🤖 AI Summary
Existing medical AI benchmarks inadequately assess expert-level clinical reasoning. Method: We introduce MedBench, the first high-difficulty, specialty-comprehensive medical evaluation benchmark, covering 17 specialties and 11 organ systems with 4,460 questions—divided into text-only and multimodal subsets (integrating imaging, clinical notes, and lab reports). We propose a clinically faithful multimodal evaluation paradigm, combining authentic physician licensing exam items with reasoning-oriented subtasks, and ensure validity and reliability via multi-round expert review, leakage-free data synthesis, cross-modal information alignment modeling, and difficulty-enhanced sampling.
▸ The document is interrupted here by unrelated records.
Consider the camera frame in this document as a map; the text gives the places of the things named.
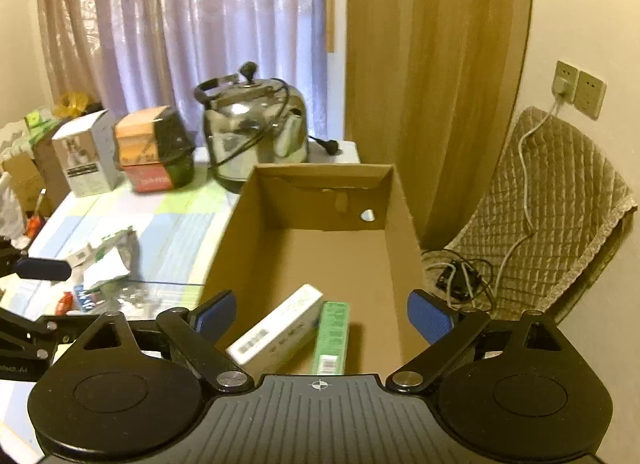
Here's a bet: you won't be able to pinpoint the stainless steel kettle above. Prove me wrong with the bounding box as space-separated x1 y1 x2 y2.
193 61 341 193

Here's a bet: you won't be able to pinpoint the crumpled plastic bag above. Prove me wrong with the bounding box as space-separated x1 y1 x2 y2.
0 172 26 240

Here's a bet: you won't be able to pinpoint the black adapter with cables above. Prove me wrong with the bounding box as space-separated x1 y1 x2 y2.
421 249 496 313

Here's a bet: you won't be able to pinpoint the wall power socket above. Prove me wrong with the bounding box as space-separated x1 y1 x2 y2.
551 60 608 120

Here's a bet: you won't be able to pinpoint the red small packet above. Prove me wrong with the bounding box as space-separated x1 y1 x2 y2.
54 292 74 316

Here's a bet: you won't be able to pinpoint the purple sheer curtain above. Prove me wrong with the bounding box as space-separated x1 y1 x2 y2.
37 0 328 135

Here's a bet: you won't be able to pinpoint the silver green foil pouch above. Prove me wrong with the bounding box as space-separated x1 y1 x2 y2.
82 227 137 289

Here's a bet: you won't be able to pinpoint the white green medicine box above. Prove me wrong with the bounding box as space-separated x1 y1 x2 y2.
227 284 324 376

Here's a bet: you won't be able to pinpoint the brown drape curtain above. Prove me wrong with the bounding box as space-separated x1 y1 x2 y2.
346 0 533 250

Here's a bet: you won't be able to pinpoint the black instant meal bowl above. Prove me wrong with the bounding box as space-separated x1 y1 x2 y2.
114 106 195 193

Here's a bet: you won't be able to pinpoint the quilted beige chair cover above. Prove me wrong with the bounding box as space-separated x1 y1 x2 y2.
449 107 638 320

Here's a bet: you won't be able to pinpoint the white charger cable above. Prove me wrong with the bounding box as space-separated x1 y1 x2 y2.
491 90 572 305

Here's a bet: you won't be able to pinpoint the white humidifier product box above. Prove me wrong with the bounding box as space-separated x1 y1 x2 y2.
52 109 118 198

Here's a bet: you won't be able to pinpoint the green narrow package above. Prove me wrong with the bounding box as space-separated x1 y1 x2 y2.
311 302 350 376

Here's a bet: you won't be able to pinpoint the brown cardboard box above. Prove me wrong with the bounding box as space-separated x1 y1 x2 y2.
201 164 427 377

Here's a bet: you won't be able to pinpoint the long white ointment box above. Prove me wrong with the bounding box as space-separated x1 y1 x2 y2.
65 243 93 268

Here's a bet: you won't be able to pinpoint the stacked cardboard boxes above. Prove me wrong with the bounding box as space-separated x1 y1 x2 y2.
0 90 109 225

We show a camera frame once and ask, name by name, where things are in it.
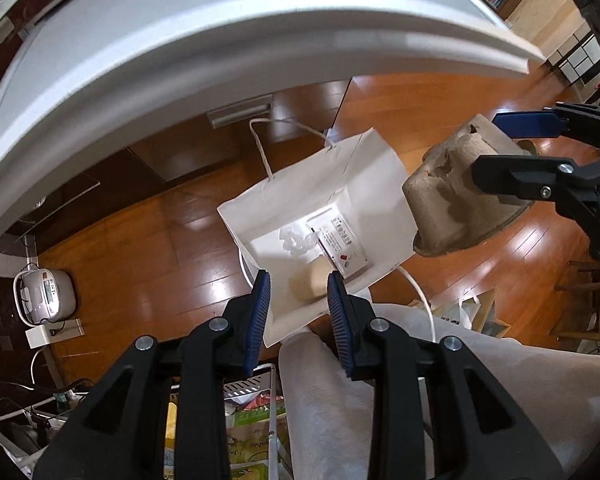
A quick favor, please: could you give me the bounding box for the brown paper cup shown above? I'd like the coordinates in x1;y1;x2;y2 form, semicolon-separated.
288;256;334;304

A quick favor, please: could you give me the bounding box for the white medicine box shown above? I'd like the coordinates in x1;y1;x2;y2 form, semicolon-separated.
306;206;368;280

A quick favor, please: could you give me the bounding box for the white plastic bag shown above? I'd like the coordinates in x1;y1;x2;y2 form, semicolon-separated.
278;226;317;257

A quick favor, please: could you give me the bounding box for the white paper trash bag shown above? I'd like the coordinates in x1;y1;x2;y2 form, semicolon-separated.
218;129;417;347

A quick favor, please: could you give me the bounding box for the wooden chair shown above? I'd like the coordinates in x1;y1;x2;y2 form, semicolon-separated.
550;260;600;348

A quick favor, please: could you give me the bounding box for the white rice cooker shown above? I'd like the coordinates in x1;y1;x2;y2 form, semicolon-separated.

Results: Systematic evaluation across 16 state-of-the-art models reveals critical bottlenecks in expert-level medical reasoning, multimodal clinical integration, and long-chain clinical decision-making—establishing MedBench as a novel diagnostic benchmark for medical foundation model assessment and advancement.
📝 Abstract
We introduce MedXpertQA, a highly challenging and comprehensive benchmark to evaluate expert-level medical knowledge and advanced reasoning. MedXpertQA includes 4,460 questions spanning 17 specialties and 11 body systems. It includes two subsets, Text for text evaluation and MM for multimodal evaluation. Notably, MM introduces expert-level exam questions with diverse images and rich clinical information, including patient records and examination results, setting it apart from traditional medical multimodal benchmarks with simple QA pairs generated from image captions. MedXpertQA applies rigorous filtering and augmentation to address the insufficient difficulty of existing benchmarks like MedQA, and incorporates specialty board questions to improve clinical relevance and comprehensiveness. We perform data synthesis to mitigate data leakage risk and conduct multiple rounds of expert reviews to ensure accuracy and reliability. We evaluate 16 leading models on MedXpertQA. Moreover, medicine is deeply connected to real-world decision-making, providing a rich and representative setting for assessing reasoning abilities beyond mathematics and code. To this end, we develop a reasoning-oriented subset to facilitate the assessment of o1-like models.